In high school football in Arkansas, an officiating crew consists of just five members. Those five individuals are in charge of a lot of things ranging from equipment to safety and, of course, they're in charge of throwing those yellow flags fans hate.

"What we don't want to be is officials with an attitude of looking for something to throw a flag on," head referee Lynden Polk said.

Polk wears the white hat for his crew. And it's a crew that's been around the state a few times. In fact, of the five members, they have a combined 154 years of experience in officiating.

John Jenkins is the veteran as he's been roaming fields since 1971. Bill Bock stared in 1985 then Tony Lloyd followed just two years later. Matt Nelson is the rookie of the crew as he's been at it for just six seasons.

"You don't go out there looking for penalties off basis," Nelson said.

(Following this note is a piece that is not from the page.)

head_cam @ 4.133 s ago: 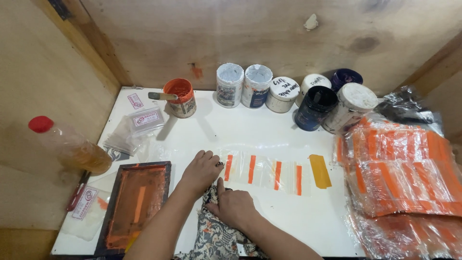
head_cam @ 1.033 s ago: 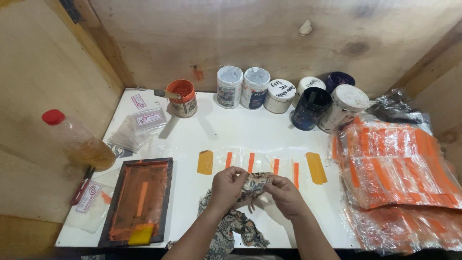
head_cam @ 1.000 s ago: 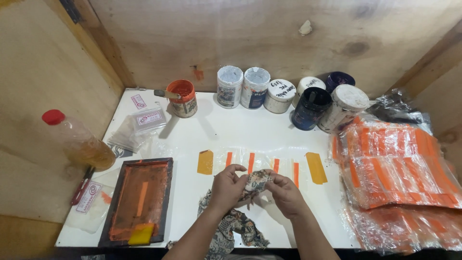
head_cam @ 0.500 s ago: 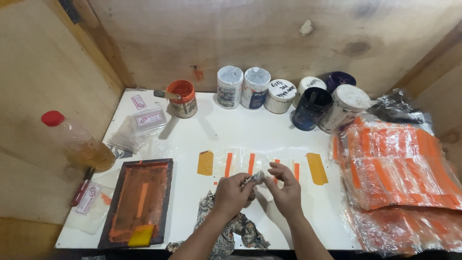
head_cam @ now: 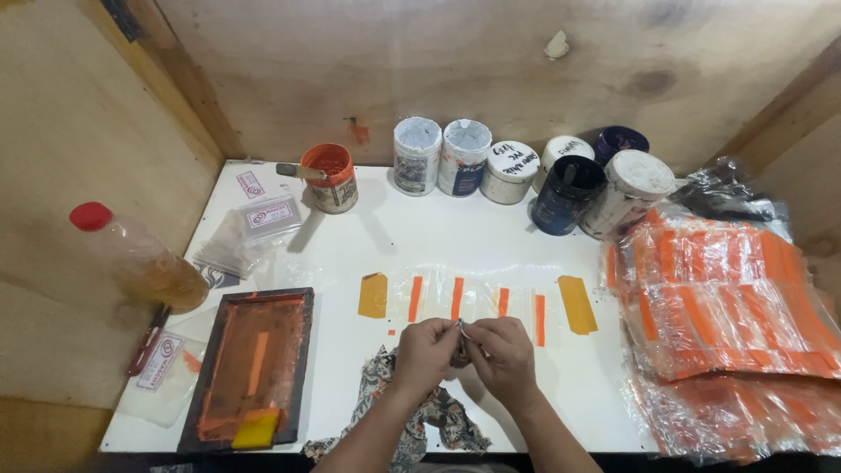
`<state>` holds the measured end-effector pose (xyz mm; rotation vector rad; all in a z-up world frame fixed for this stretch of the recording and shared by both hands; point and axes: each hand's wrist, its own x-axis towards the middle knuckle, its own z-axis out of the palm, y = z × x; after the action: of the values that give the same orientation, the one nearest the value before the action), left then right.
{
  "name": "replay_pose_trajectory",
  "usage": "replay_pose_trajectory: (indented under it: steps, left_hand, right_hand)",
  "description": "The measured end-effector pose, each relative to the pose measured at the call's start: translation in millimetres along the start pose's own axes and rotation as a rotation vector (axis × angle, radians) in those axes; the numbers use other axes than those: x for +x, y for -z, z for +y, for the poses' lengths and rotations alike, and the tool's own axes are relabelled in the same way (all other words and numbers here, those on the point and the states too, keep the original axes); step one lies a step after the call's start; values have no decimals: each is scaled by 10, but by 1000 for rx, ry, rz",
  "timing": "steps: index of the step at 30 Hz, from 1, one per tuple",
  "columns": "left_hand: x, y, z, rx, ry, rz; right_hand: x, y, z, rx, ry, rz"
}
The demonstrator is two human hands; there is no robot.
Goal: The person wipes a white table surface with a patterned cloth, removing orange residue from several small rectangular items. They then pick up a rectangular tray containing orange paste and move it to the side of the workspace.
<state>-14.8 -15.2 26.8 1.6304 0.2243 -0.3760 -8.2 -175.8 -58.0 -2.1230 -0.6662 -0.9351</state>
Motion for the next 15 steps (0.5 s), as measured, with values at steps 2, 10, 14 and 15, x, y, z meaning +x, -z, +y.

Like anything in sports, especially amateur sports like high school football, the officials don't do it for the money or the recognition. In fact, they said they do it for the same reason the players and coach take the field every Friday night.

"Love of sports. Love of competition," Polk said. "Officials have this unusual desire to compete."

"Really enjoy the crew, really being around the guys," Nelson addied. "It's a locker room atmosphere but you also feel a bit of a bond with each other once you get out here too."

There's a whole lot more to a game night for this crew than just showing up at 7:00 p.m. and heading home around 10:00 p.m. The crew arrives about two hours before the game to meet with the coaching staffs and talk strategy.

"A lot of our job is managing the game," Polk said. "We manage the tempo of the game. We don't want hurry-up teams to get an advantage from hurrying us up and getting too fast but we don't want to be a disadvantage and slowing the game down. Tonight is going to be a little taxing for us because we're going to have to keep dry balls on the field so that's going to be part of managing the game."

Like any other position, Polk and his crew are focused on just doing one thing: a good job.

"Our win is satisfaction of a job well done," Polk said.